Allen & Unwin, May 2011, $19.99
Dick Smith argues in this book that population is the most overlooked issue in the environmental debate. All of the world’s looming environmental problems would be easier to solve if there were fewer people, he says, and we Australians in particular are being really short-sighted if we think our dry continent’s population can continue to grow at its present rate. These are not new ideas but have been quietly allowed to drop off the radar since they were discussed under the ZPG (Zero Population Growth) banner forty years ago.
Smith looks at desertification, water supplies, energy supplies and climate change, and shows that Australia is closer to the limits on all fronts than we would like to admit – and then points out that we are growing faster than any other developed nation.
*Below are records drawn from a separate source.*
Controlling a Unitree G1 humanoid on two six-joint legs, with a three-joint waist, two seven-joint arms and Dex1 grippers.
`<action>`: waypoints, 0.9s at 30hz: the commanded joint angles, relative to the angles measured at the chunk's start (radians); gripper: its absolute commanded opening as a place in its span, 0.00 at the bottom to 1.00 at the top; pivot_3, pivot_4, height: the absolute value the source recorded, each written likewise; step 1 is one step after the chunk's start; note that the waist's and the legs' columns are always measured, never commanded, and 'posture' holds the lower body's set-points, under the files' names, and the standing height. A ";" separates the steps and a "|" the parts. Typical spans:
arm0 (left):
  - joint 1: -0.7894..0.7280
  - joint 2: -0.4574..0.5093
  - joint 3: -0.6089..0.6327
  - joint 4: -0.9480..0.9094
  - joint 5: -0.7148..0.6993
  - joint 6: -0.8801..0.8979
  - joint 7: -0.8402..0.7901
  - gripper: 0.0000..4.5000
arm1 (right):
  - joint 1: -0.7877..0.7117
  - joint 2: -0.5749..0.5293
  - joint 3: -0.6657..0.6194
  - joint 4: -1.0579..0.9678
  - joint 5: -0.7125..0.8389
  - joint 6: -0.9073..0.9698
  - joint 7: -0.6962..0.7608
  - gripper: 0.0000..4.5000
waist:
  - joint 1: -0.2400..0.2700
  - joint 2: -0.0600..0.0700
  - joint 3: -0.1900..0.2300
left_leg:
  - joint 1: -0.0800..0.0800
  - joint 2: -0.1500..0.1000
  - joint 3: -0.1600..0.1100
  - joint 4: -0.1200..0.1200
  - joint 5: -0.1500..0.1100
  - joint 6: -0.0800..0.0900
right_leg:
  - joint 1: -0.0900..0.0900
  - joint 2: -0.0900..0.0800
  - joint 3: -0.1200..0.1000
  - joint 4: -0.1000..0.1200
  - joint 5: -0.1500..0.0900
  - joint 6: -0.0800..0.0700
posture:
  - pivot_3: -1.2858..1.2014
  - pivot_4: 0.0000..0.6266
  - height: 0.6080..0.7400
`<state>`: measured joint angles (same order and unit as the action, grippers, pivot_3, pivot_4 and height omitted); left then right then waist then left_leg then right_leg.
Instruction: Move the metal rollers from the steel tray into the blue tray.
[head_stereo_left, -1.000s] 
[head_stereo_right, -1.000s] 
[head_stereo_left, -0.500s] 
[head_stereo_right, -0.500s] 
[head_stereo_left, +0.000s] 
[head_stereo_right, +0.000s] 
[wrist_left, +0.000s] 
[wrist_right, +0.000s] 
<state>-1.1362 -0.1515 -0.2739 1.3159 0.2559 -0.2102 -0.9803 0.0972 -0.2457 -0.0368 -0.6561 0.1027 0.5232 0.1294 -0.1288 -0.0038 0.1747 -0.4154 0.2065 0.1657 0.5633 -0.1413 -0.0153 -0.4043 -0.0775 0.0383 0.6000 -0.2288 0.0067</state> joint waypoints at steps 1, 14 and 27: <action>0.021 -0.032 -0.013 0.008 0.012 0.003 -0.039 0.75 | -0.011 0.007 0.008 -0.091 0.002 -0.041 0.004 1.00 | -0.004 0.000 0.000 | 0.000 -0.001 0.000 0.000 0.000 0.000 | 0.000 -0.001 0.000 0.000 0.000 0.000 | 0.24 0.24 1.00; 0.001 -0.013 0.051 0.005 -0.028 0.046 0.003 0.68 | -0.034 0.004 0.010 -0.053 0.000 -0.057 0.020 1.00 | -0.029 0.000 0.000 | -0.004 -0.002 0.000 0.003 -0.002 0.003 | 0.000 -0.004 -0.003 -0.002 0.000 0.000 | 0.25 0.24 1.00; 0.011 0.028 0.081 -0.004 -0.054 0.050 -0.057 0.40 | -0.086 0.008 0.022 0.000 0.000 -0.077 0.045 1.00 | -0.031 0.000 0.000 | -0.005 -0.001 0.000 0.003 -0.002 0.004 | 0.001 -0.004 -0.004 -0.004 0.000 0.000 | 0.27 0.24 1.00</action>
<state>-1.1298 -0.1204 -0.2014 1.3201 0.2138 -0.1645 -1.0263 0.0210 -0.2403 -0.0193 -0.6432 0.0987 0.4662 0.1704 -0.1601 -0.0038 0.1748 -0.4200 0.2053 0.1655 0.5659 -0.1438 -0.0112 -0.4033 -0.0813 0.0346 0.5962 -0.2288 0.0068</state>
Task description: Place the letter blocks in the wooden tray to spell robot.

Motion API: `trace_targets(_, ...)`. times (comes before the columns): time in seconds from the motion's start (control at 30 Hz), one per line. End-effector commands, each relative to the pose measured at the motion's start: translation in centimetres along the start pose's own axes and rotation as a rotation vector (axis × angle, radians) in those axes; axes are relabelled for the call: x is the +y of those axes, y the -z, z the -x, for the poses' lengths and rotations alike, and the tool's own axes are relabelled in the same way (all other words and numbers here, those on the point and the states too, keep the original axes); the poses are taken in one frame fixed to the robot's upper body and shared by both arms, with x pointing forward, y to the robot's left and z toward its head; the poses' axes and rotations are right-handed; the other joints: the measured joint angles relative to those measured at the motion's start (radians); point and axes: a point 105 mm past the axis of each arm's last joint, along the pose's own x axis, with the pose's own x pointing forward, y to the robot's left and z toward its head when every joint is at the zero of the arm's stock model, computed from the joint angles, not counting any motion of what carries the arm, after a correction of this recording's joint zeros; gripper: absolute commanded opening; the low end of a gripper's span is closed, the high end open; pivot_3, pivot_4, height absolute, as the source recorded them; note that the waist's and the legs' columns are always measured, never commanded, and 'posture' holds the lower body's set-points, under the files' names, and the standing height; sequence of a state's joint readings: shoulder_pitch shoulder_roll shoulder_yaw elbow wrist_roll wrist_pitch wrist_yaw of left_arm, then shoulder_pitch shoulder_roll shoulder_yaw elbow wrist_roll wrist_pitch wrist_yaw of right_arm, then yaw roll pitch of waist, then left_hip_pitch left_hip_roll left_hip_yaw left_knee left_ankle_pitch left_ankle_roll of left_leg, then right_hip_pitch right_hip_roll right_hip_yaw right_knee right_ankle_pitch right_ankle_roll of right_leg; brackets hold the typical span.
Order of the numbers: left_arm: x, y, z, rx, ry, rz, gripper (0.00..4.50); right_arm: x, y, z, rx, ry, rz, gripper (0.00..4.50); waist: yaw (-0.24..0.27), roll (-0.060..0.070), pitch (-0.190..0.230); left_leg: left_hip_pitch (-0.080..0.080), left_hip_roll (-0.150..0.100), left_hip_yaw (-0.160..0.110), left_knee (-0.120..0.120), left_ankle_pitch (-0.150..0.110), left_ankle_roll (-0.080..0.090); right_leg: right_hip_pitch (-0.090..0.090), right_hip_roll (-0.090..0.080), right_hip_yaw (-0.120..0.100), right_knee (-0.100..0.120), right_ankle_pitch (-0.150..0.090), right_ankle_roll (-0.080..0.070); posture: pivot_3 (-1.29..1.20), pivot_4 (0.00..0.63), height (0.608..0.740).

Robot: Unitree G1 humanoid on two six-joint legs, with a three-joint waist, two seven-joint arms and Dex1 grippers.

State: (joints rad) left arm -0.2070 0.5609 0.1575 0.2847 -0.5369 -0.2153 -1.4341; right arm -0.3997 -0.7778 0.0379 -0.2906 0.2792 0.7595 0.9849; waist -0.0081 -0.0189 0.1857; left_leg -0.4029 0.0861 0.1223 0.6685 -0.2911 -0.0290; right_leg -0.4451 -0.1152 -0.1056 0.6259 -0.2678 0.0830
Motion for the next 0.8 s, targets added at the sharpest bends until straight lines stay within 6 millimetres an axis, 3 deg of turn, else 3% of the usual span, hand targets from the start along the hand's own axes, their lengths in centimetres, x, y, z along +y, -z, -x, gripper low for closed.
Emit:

We are growing faster, in fact, than either China or India, let alone Europe, and are likely to exceed 36 million people in 2050. Worldwide, consumption is growing even faster than population as Asia tries to catch up to our standard of living, and that consumption growth amplifies the impact of population growth on resource depletion.
Dick Smith summarises the consequences thus: “We are reaching a crisis point and … failure to make a carefully planned transition away from unrestrained population and economic growth will very likely result in being forced to make the change later at far greater cost and with much less chance of success.”
The solution? In developing nations, empowering women by educating girls and improving access to health care and family planning. It’s a proven way to reduce fertility rates while simultaneously reducing poverty and infant mortality. Here in Australia our natural growth rate is as slow as that in other developed nations, so the solution is simply to reduce immigration. Smith supports the plan suggested in 2009 by Melbourne MP Kelvin Thomson who proposed cutting skilled migration, temporary migration and over-stays by foreign students, while increasing refugee admissions slightly; the aim is a stable population of 26 million.
Dick Smith admits he is not an expert but, as he says, he has had the wisdom to consult the experts. He presents their findings clearly and simply and his book is a worthwhile step towards restarting an important debate. Perhaps its greatest fault is that global issues, about which we can do little, are not always clearly distinguished from national issues for which we can and must accept responsibility.
This review was published in a slightly different form in the Townsville Bulletin a month ago.